2016-10-10

Working with the MySQL slow query log on RDS with the AWS Go SDK

In order to let you submit RDS logs directly to Honeycomb, I've been exploring how to use the go RDS SDK to tail the mysql slow query log. It's fascinating the things I've discovered that I didn't find in the docs. (All of this is probably there somewhere, I just failed to find it.)
  • The docs say the logs rotate every hour but they don't say it's on the hour or what the rotating style is. The current log (slowquery.log) is rotated to slowquery.log.# where # is the current hour (0-23) UTC. So at 18:00 UTC, the file slowquery.log.18 is written with the logs from 17:00 to 18:00 (almost. more later)
  • When asking for a portion of the log file, you can hand it an index from which to start reading and the number of lines you would like to retrieve (both optional). You get back a struct with a LogFileData *string containing log lines and a Marker *string containing the index for the next segment of the log file.  The Marker looks like #:# where the first number is the hour and the second is the distance in to the file.
Asking for current data is rather straightforward. First ask for one line of  the current log file with no marker. You'll get back the most recent line (which you throw away) and the current marker. Wait a bit, then ask for the current file with the marker, and you'll get all lines since that first one. Repeat.

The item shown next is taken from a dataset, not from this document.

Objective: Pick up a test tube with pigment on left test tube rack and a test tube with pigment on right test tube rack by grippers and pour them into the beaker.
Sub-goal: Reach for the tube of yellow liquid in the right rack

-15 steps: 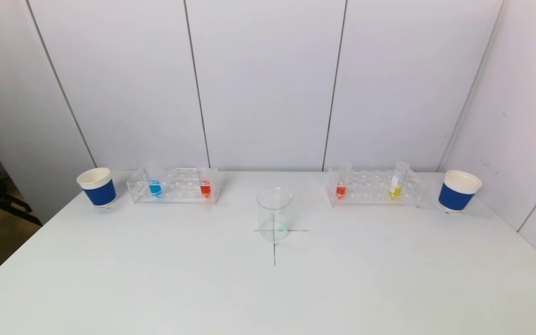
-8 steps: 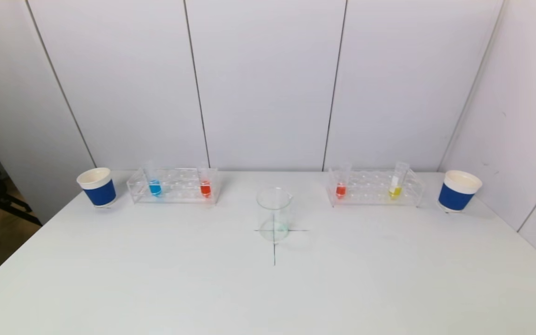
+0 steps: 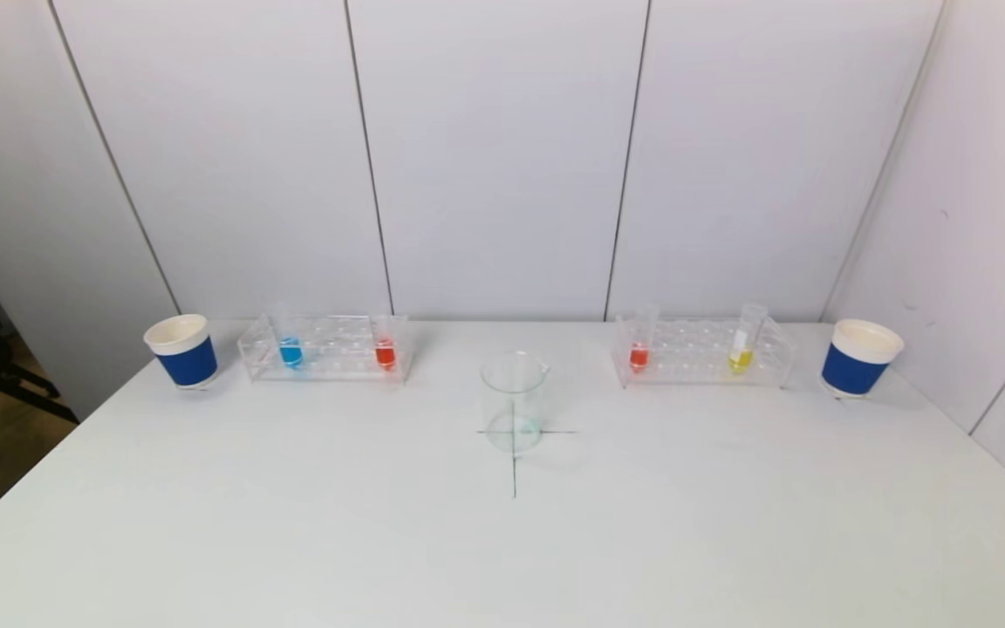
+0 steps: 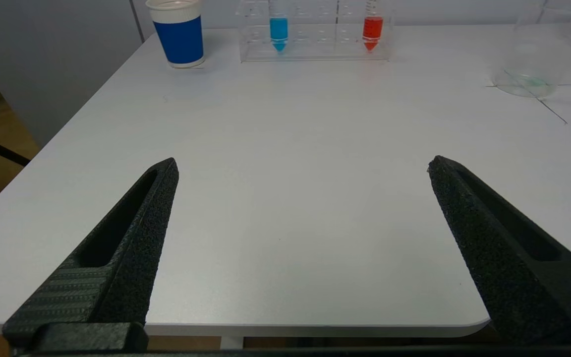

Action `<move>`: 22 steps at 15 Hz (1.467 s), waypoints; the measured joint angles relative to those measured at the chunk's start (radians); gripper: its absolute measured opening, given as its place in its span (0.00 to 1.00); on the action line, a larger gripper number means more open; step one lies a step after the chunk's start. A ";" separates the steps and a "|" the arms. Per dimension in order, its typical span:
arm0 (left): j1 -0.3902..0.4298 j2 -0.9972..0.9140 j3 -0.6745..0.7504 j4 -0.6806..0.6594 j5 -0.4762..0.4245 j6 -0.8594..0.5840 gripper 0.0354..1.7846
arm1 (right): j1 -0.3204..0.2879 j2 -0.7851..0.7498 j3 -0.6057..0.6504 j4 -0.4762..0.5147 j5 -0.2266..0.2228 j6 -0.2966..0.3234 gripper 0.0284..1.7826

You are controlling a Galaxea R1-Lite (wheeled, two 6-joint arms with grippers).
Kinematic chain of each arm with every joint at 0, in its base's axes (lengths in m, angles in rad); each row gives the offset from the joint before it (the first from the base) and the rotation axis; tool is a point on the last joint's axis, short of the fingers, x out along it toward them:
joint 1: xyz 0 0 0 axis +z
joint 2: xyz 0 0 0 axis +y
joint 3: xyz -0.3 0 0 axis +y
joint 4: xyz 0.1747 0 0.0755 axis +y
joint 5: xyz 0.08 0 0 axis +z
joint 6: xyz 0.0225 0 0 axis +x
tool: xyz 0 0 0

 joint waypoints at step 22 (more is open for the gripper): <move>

There are two places things get interesting: log rotation (aka the top of the hour) and asking for older data.

Let's say it's 17:58 UTC and you're happily tailing content, fetching additional lines every 5 seconds. You get to 18:00:02 or so and the marker switches from 18:xxxx to 19:0 and suddenly you're not getting any new data anymore. You wait and wait and ... at 18:05:00, you start getting data! but it's from 18:05:00; the data from between 18:00 and 18:05 is missing.

You take the last marker you got from your tail before data stopped flowing (with the 18: prefix) and use that marker as an index into slowquery.log.18. This gets you the data from between 18:00:02 and 18:05:00, then stops.  Or! Once some amount of time (not necessarily the full 5 minutes) you can ask the slowquery.log for data since the 18:offset marker and you'll get the data that's missing.

Back you go to tailing the slowquery.log.

Ok, so here's the next fun part - you can hand a marker to either the previous hour or the current hour to AWS when asking for the slowquery.log and it will give you data since then. If you do this after the 5 minute log rotation period has ended, you get all the intermediate data too! However, if you ask it for data where the number before the colon is not the current or previous hour, it ignores that and hands you back current data at the offset specified by the second half of the marker.

You can ask for data from older files (the numbered log files) and pass them a marker, but in that case it always ignores the hour portion of the marker. It will happily return the hour portion you gave it, but it doesn't affect the data you get. In other words, when asking for data from slowquery.log.8 passing it a marker of 12:123456 and 4:123456 are both treated as though they were 8:123456.

To poke around this for yourself, you have to have RDS configured to write the slow query log to a file. If that's the case, grab the DB instance identifier aws rds describe-db-instances --output table --region us-east-1 | grep DBInstanceIdentifier to list identifiers) and the log file aws rds describe-db-log-files --db-instance-identifier <ID> --output table --region <region> | sort -n to show log files.

Once you've got your instance identifier, log file, and region handy, download this go code[1] and give it a whirl:
go run tailrdslog.go --identifier myrdsinstanceid
Try passing it different markers and log files
go run tailrdslog.go -i prod-mysql -l slowquery/mysql-slowquery.log.10 -m 14.123456
and see what happens!

It is especially interesting to run this across an hour boundary to see what happens as the log rolls over. The script attempts to grab some of the data hiding in the previous log until everything to return to normal at 5 past the hour.

It will output a line every 5s (the default polling interval) with
  • the current time
  • the starting marker
  • the length of the content downloaded
  • the ending marker
  • the first timestamp encountered in the slow query log
  • the last timestamp encountered in the slow query log
  • (optional) sleep duration before the next poll
Oct  7 21:35:43 starting from 22:20523279, got 37424 content, next section from 22:20560703. first time is 21:35:39, last time is 21:35:43 sleeping 5 sec...
Oct  7 21:35:49 starting from 22:20560703, got 59056 content, next section from 22:20619759. first time is 21:35:43, last time is 21:35:48 sleeping 5 sec...
Oct  7 21:35:54 starting from 22:20619759, got 54649 content, next section from 22:20674408. first time is 21:35:48, last time is 21:35:53 sleeping 5 sec...
Oct  7 21:35:59 starting from 22:20674408, got 42533 content, next section from 22:20716941. first time is 21:35:54, last time is 21:35:59 sleeping 5 sec...
One nice thing to notice - the starting marker plus the content length gives you the ending marker. \o/

[1] I know, and I'm sorry. It's terrible code. It's sort of OK because it's scratch code just used to explore the API. But I should be giving the world better examples. It doesn't check pointers aren't nil before derefenencing them. The control flow is awkward. Ifs are nested too deeply. Code is repeated. I encourage you to do none of those things when you cargo cult snippets in to your production application. :)